Thursday, October 31, 2013

Jung-Joong-Dong of Jungshin Sooyang; "Silence in Stillness, Stillness in Motion": A Study and Practice into Mindfulness


“[T]he more disciplined and cultivated the mind is, the more disciplined and cultivated will be the student's use of Taekwon-do.
A clear pond becomes muddy if agitated and then returns to its original state when allowed to settle undisturbed.
We can attain peace of mind through meditation, by emptying our minds of all petty thoughts and returning to the natural state of man... an active moment to reflect on our past mistakes in silence and in the privacy of our thoughts... to continue our self-improvement towards becoming better men and women. This active thought process in silence is called “Jung-Joong-Dong”.”
Jungshin Sooyang ('Moral Culture'), General Choi (founder of Traditional Taekwon-do), 1999
This is the launching point for me; Jung-Joong-Dong of Jungshin Sooyang.

Where many would continue on the challenging path onto 2nd Dan Black Belt (and upwards!) I have veered off on a tangent to pursue a very different avenue.

This is the natural progression from the finale of my Black Belt Thesis of Jan. 2012.

Sunday, October 13, 2013

The Tattooed Buddha

What if pain and suffering aren't the same thing?
Is it possible to feel pain without suffering?
The Buddha taught that they were different.

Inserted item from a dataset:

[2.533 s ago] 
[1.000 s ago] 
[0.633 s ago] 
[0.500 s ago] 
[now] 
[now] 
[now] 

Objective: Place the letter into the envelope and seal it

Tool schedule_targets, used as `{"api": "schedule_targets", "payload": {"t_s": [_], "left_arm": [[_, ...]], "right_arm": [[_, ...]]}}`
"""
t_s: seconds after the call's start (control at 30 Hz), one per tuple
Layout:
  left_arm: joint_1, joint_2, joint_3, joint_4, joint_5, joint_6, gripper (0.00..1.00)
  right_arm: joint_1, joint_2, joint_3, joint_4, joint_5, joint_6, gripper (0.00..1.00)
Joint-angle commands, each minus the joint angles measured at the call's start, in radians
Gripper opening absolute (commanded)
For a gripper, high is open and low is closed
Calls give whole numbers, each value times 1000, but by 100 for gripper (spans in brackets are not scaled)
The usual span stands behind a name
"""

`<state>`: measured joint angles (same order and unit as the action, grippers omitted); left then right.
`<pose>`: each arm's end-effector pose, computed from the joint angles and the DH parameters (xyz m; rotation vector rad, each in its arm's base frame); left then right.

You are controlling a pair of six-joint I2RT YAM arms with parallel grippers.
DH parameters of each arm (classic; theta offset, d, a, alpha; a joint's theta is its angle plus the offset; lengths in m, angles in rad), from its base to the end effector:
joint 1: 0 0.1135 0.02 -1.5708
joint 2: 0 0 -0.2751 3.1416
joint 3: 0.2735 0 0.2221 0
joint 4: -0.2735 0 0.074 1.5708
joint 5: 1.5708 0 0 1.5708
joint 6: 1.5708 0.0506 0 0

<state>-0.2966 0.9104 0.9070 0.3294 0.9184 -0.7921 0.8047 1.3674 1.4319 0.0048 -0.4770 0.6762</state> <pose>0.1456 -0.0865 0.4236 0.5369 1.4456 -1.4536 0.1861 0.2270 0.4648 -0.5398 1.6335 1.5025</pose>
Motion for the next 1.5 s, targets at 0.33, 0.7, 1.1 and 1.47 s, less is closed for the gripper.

Suffering is not the same as pain, although it is not always easy to distinguish between the two.
What further complicates the issue is our use of vocabulary. When we speak of this suffering we are speaking of it as the noun, not the verb.
We can always say that we suffer (verb) through our pain.
Pain is an unpleasant sensation.
Suffering is a mental and emotional response. 
Pain is an inescapable part of life. It is inevitable.
Suffering is optional. 

It's fine to say this, but what does this look like practically?

I think sometimes people with tattoos may have unknowingly tapped into this buddha-nature (innately knowing the difference between pain and suffering).

Yes, most tattooed people would say that they suffered through the hour(s) of getting the tattoo(s) (but let's remember, we aren't talking about "suffering" as a verb). Most tattooed people will tell you that it hurt and was a painful experience (and it is), but I doubt they would say that they suffered.

I think there's a lesson to learn here.
Maybe - just maybe - tattooed people have inadvertently stumbled across a deep aspect of our buddha-nature; a natural human condition that most have forgotten.

We will inevitably face and experience pain in life, but suffering is a choice.

Friday, October 11, 2013

The Illusion of Meditation

I think too often we are 'sold' on the fantasied, romanticized imagery of meditation,  and I think this might be harmful.

My favourite are the pictures and especially landscapes associated with meditation. (Try googling meditation landscapes).

I know I can't sit on a beautiful sunny ocean shore and have any hope in hell to meditate. The sheer beauty of the surroundings are a brutal distraction. (But then again, I could be wrong. Maybe we're supposed to get to a point where we can 'tune-out' the surrounding beauty.... naah).

I think the Venerable Henepola Gunaratana agrees:
"We have certain images of meditation. Meditation is something done in quiet caves by tranquil people who move slowly. Those are training conditions. They are set up to foster concentration and to learn the sill of mindfulness. Once you have learned that skill, however, you can dispense with the training restrictions, and you should. You don't need to move at a snail's pace to be mindful. You don't even need to be calm. You can be mindful while solving problems in intensive calculus. You can be mindful in the middle of a football scrimmage. You can even be mindful in the midst of a raging fury"
Mindfulness in Plain English, pg. 93
My first (chance) encounter with mindfulness (before I even had a name for it) was during my Black Belt Examination. It was quite profound. But wouldn't have described myself or my actions as anything remotely close to quiet, tranquil or slow moving.

I wonder sometimes whether there's an unproductive industry out there that - really - only sells the idea of meditation. All the imagery and trappings; but little to no substance.
I think this might be the illusion of meditation.
I also think we should be careful of this; to be mindful of it.